• Excerpted data:
<<<<

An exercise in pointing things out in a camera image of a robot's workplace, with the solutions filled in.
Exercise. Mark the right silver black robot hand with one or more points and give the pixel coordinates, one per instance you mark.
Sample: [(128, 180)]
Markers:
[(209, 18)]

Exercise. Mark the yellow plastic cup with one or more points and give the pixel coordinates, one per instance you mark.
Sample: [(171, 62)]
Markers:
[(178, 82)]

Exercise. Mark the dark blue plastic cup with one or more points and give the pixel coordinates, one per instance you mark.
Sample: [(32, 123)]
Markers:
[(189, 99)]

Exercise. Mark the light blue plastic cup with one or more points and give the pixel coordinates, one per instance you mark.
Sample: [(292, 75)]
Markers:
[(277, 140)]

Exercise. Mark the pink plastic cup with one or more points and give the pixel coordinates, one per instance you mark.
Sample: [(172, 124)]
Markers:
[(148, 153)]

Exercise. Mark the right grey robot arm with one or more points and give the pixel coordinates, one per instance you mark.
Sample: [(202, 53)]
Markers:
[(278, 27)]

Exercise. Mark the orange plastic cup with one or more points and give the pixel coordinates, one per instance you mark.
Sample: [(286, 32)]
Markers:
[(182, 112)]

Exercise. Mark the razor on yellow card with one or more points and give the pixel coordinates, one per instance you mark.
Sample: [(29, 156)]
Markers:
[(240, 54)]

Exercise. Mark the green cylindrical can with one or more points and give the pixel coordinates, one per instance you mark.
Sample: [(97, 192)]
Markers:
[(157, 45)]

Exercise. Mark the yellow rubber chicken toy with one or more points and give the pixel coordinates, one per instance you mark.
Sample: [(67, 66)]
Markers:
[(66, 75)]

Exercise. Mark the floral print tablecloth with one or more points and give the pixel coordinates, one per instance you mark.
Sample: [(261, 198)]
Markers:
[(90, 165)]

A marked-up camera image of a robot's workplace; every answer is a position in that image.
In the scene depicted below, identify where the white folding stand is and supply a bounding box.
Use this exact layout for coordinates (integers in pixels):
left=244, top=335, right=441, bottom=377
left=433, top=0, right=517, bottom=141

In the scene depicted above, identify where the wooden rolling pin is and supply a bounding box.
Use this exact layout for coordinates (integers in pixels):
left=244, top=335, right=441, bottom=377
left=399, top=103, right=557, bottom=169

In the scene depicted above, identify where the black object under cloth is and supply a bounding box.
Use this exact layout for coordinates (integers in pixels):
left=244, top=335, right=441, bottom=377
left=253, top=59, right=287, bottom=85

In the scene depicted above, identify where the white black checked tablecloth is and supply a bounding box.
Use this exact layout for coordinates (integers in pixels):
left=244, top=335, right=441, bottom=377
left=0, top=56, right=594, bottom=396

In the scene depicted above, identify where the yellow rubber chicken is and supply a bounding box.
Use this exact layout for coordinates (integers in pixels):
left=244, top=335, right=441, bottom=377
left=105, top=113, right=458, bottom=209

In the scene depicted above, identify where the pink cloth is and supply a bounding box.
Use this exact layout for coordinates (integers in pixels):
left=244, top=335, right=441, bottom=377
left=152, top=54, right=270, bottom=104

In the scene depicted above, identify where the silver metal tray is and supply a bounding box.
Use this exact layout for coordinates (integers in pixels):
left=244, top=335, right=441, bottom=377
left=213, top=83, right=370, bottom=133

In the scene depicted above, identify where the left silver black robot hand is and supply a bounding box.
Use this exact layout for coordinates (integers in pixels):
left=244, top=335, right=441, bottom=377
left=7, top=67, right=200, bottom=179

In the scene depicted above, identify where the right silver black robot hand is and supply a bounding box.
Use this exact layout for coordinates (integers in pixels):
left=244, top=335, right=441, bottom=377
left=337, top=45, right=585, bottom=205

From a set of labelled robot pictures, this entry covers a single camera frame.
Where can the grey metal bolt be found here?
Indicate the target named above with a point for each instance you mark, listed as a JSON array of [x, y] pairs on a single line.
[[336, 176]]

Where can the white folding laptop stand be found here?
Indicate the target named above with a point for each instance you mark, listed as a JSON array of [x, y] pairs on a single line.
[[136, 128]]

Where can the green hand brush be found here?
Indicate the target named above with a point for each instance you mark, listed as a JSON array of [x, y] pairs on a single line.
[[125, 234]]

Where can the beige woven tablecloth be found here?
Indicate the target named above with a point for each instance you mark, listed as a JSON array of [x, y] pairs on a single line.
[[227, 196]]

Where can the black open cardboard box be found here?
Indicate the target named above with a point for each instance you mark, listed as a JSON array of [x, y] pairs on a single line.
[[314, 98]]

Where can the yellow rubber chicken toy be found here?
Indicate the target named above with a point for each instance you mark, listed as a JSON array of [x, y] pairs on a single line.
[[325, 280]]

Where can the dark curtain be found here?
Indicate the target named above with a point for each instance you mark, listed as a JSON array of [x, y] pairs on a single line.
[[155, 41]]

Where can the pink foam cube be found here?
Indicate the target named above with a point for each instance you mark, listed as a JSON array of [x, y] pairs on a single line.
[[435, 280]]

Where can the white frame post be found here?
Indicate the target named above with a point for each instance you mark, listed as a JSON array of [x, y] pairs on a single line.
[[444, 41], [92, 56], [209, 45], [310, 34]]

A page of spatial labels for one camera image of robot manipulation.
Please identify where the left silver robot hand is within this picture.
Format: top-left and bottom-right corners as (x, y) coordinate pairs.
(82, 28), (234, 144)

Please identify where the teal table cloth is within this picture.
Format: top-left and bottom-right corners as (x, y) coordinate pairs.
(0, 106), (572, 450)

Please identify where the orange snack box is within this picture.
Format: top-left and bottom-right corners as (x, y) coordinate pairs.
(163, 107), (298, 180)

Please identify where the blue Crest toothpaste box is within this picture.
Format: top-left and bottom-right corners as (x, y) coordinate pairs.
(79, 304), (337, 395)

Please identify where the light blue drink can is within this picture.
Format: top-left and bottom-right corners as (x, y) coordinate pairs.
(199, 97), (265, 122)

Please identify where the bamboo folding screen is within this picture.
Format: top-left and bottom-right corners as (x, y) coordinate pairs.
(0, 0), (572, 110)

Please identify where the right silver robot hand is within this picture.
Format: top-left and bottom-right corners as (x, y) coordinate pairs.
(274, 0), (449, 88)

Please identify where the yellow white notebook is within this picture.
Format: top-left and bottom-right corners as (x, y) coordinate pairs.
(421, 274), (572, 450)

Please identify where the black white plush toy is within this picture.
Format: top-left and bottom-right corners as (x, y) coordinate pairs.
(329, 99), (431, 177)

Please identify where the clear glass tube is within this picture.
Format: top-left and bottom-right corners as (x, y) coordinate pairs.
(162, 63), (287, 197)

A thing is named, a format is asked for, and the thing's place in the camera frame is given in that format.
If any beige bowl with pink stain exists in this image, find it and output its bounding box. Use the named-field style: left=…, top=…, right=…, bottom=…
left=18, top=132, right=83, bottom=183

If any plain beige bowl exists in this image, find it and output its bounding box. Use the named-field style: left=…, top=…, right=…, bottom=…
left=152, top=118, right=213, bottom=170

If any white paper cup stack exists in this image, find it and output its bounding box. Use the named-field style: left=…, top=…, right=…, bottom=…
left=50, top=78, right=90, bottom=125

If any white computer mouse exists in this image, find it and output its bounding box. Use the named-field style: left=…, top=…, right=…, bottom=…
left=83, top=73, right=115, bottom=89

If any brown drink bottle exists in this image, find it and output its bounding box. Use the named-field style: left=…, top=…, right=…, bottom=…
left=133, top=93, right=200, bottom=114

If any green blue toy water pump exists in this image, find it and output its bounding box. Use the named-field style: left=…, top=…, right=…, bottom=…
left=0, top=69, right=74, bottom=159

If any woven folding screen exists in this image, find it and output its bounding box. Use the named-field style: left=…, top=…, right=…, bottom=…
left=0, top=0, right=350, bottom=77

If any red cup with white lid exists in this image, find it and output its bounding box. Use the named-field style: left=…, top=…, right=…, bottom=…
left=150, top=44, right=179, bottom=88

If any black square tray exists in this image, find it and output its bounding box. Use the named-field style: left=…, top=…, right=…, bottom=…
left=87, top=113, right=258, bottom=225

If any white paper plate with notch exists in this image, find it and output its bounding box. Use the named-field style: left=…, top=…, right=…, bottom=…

>>>>

• Your assignment:
In the listing above, find the line with "Please identify where the clear" and the line with "A thing is named, a"; set down exactly those two lines and every line between them, nothing more.

• Exercise answer:
Please identify where the clear glass tube is within this picture.
Format: top-left and bottom-right corners as (x, y) coordinate pairs.
(162, 63), (287, 197)

A thing is named, a format is asked for, and the thing's place in the camera frame is given in that format.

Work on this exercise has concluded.